Task brief →
Leave the pictures out. Return the rest of the listing below exactly.

-*-

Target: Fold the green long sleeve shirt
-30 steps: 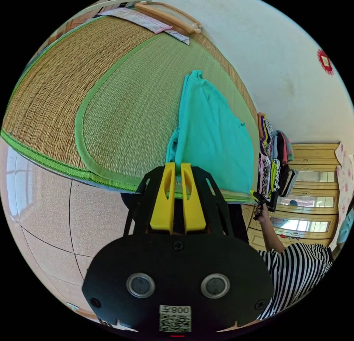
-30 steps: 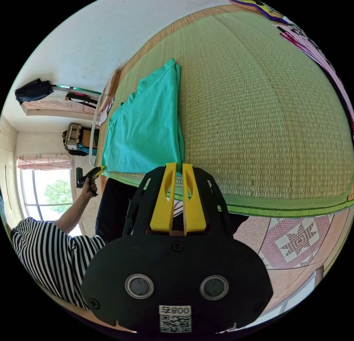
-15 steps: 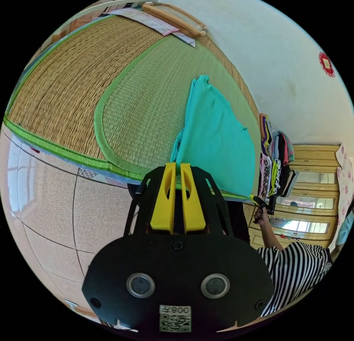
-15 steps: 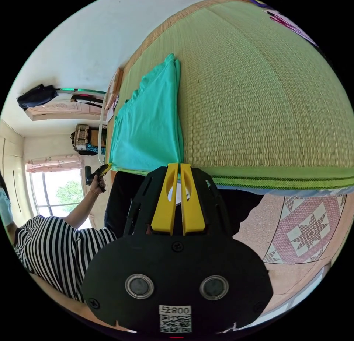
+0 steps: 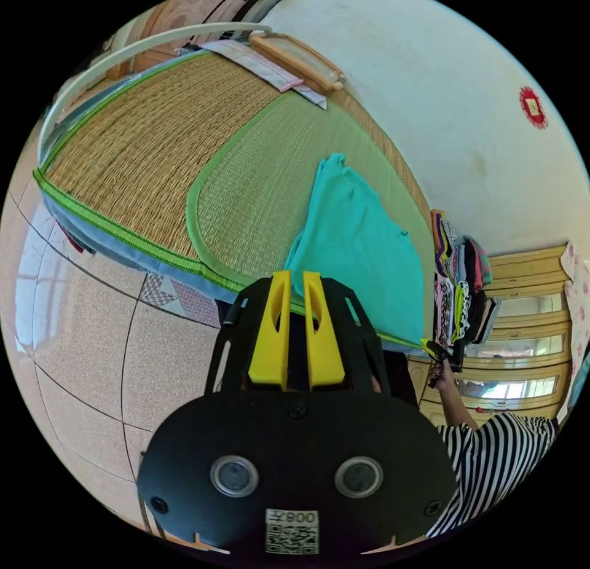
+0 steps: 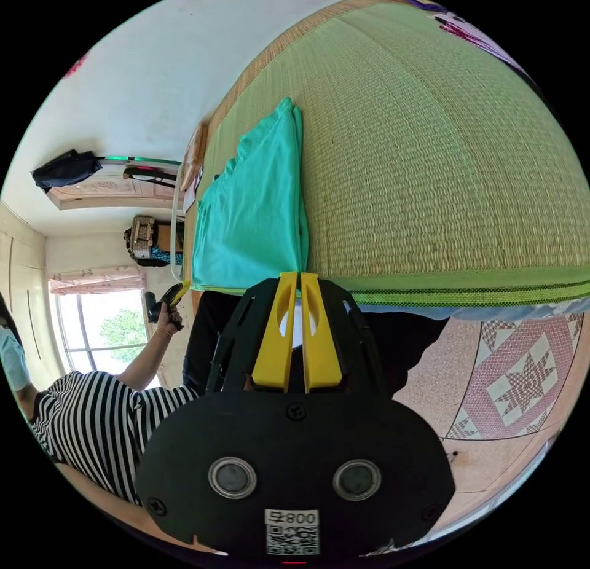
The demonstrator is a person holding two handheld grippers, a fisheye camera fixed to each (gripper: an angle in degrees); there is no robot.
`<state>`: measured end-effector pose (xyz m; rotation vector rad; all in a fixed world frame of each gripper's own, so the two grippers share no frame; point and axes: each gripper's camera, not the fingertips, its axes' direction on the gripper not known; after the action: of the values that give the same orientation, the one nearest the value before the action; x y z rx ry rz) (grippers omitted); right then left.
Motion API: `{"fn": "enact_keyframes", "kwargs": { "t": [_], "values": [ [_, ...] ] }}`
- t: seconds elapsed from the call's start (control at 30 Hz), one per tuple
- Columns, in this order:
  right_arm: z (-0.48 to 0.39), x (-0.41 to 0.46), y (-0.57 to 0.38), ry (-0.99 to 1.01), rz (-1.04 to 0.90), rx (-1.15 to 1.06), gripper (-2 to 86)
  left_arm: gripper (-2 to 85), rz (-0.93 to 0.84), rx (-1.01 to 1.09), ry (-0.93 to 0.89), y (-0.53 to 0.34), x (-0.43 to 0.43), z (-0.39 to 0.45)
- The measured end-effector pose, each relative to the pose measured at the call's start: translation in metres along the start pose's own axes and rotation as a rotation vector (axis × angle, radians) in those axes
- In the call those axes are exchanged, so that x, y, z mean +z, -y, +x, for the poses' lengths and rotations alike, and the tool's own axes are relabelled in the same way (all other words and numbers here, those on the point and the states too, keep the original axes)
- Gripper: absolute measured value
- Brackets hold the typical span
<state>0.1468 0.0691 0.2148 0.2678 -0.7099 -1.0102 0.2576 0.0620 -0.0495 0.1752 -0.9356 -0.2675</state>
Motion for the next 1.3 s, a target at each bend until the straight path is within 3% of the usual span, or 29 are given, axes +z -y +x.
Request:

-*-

Exercise answer →
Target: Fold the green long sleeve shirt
-30 steps: 
-30 steps: 
-15 steps: 
-15 steps: 
+0 steps: 
+0 steps: 
The demonstrator is a person holding two handheld grippers, a fisheye camera fixed to each (gripper: an angle in degrees); there is no robot.
`<state>`: measured end-effector pose (xyz m; rotation vector rad; all in a fixed world frame of each gripper's own, so the two grippers share no frame; point and axes: each gripper's camera, not the fingertips, its axes' direction on the gripper not known; after the action: of the values that give the same orientation, the one nearest the value before the action; x y z rx ry rz) (grippers omitted); right then left.
Motion API: `{"fn": "enact_keyframes", "kwargs": { "t": [_], "values": [ [_, ...] ] }}`
- t: seconds elapsed from the call's start (control at 30 Hz), one per tuple
- Columns, in this order:
  right_arm: z (-0.48 to 0.39), x (-0.41 to 0.46), y (-0.57 to 0.38), ry (-0.99 to 1.01), rz (-1.04 to 0.90), rx (-1.15 to 1.06), gripper (-2 to 86)
  left_arm: gripper (-2 to 85), rz (-0.93 to 0.84), rx (-1.01 to 1.09), ry (-0.93 to 0.89), y (-0.53 to 0.34), x (-0.43 to 0.43), z (-0.39 to 0.45)
- The measured end-effector pose, each relative to the pose measured at the call's start: translation in metres along the start pose's own axes and rotation as a rotation vector (axis × angle, radians) in those axes
- In the call those axes are exchanged, so that x, y, z mean +z, -y, +x, for the poses' lengths and rotations alike, and the tool's own axes are relabelled in the same way (all other words and numbers here, those on the point and the states too, keep the original axes)
- Gripper: absolute measured value
- Brackets hold the typical span
<state>0.1468 0.0691 0.2148 0.2678 -0.7099 -1.0102 0.2576 0.0620 -0.0495 0.1752 -0.9356 -0.2675</state>
Motion for the next 1.3 s, a target at each bend until the straight path is within 3% of the usual span, or 29 are given, axes +z -y +x.
Request:

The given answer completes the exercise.